Give the data again exactly as written, skipping any pictures.

- _DATA_:
■ ■ ■ ■ ■ ■ ■

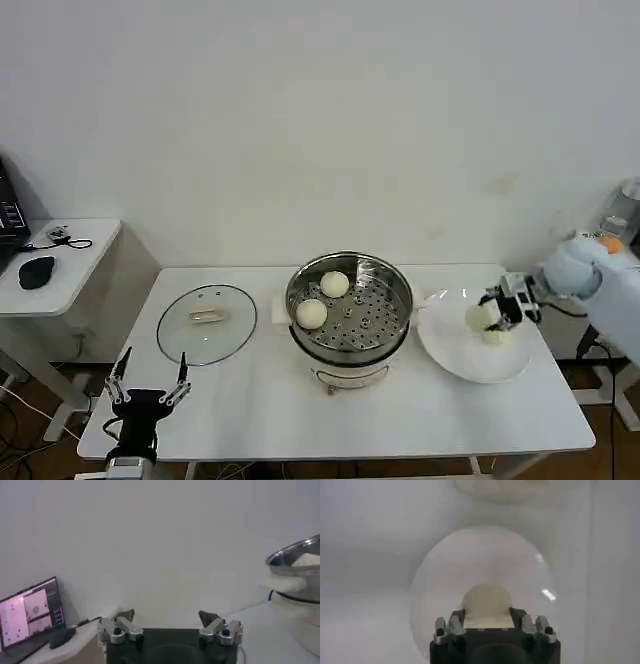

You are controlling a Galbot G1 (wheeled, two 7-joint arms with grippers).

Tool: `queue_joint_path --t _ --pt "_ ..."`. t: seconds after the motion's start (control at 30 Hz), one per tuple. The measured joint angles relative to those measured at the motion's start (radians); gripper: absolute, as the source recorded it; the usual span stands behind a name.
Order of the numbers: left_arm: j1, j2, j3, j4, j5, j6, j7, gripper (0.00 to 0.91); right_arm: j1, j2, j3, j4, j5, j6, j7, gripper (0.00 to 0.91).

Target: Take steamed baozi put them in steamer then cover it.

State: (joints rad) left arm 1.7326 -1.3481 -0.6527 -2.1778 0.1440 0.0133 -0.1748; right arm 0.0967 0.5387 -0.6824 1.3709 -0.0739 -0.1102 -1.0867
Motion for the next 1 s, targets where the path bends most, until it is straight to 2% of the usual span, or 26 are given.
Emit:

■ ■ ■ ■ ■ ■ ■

- _RESPONSE BELOW_:
You are controlling a Galbot G1 (wheeled, two 7-joint arms with grippers).

Tool: `queue_joint_path --t _ --pt "_ ..."`. t: seconds after the motion's start (control at 30 Hz), one per tuple. The measured joint angles relative to those measured at the motion's start (radians); gripper: absolute, as the source recorded it; the usual span stands behind a name.
Order of the numbers: left_arm: j1, j2, j3, j4, j5, j6, j7, gripper (0.00 to 0.91); right_arm: j1, j2, j3, j4, j5, j6, j7, gripper (0.00 to 0.91).

Target: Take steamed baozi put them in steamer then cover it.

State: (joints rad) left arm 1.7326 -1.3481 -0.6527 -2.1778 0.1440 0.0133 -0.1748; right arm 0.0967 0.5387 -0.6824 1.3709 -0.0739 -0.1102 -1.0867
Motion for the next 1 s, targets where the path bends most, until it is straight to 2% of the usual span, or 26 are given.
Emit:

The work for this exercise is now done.